Heh.
I'm not usually the shy guy type
But when I'm right next to you, I look like the shy guy right?
I have a load of confidence anywhere I come through.
But that shit starts to fade, when I'm right next to you.
I could tell with you, gameplans don't work.
But thinkin' about how to get closer makes me want to put in the work.
But for what it's worth, I don't want to see you hurt.
My whole genuine character for you is true though, word.
Every time I tried to make a move, I started to shake.
C'mon I thought you have game, talk about somethin' for God's sake.
Makin' moves was my forte, but I stumble when I can't find the words to say.
I would talk about my plans for the future and what I want to do, but we'll save that for another day.
You're here right now, and I'm hella confused.
Just speaking with you leaves me hella enthused.
You penetrate my soul, and I can't even describe.
You break down all my walls with your smile, I can't even hide.
I guess I'm a bit nervous and a bit scared from the past.
Maybe you different, maybe you feel the same, I'm too shy to ask.
No doubt no doubt, you definitley a mystery.
Together you and me, I believe we'll make history.
I want to let you know how and what it is to me.
But there will be joy and there will be misery.
Pardon my prescient and foolish prediction.
But I'm a man dammit, I can make my decisions.

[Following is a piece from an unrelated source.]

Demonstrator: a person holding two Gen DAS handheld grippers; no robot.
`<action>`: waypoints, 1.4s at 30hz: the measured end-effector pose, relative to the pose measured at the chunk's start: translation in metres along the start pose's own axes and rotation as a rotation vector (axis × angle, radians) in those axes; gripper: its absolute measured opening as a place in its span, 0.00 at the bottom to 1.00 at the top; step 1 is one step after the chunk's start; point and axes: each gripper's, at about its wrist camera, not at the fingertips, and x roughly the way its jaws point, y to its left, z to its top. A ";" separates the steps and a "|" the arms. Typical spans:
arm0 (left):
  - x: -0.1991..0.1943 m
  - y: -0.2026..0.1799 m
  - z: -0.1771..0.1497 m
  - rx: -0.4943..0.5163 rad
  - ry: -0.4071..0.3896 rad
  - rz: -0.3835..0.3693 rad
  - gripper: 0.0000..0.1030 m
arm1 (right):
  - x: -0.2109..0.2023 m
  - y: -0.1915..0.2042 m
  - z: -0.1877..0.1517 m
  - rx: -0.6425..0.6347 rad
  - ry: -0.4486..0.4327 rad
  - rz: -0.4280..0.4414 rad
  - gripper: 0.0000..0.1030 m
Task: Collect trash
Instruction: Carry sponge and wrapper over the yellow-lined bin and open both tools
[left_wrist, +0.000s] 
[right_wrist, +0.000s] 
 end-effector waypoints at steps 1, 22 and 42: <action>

But I'm also that damn shy and I can't control.
You make me feel unique, you brightne my soul.
And I'm not tryin' to get sappy, not tryin' to get soft.
But when you're cuddling next to me, my whole confidence is lost.
I jus want to lay with you there in that sweet serene bliss.
Sometimes I think to myself, why can't it always be perfect, just like this.
Let me get back my strength back, you've messed my streak.
But I feel best when I'm even just speaking to you, so I'll stay weak.
And let me assure you, I'm not speaking of another, not another her.
But if it's necessary, I'll let the necessities occur.
Because right now our surpressed feelings seem like a blur.
But my confusion I once had is clear, now I'm sure.
I'm tired of being shy, I need my confidence back.
You make me feel like it's easy for you, is it as easy as that?
It's cute how we say fuck love, and that's how it should be.
But it's only 'cuz you were strayed, and haven't met me.
I go loco with you're sweetness and cuteness, and I love your steez.
I let you rock, I let you roll, I even take a step back and let you breathe.
I still find it hard to approach you, I'm wondering how.
But you move like an angel girl, I can only think to myself WOW.
And it's on my part to be somin' you need, so I take my vow.
This shy guy shit I live with will stop, right now.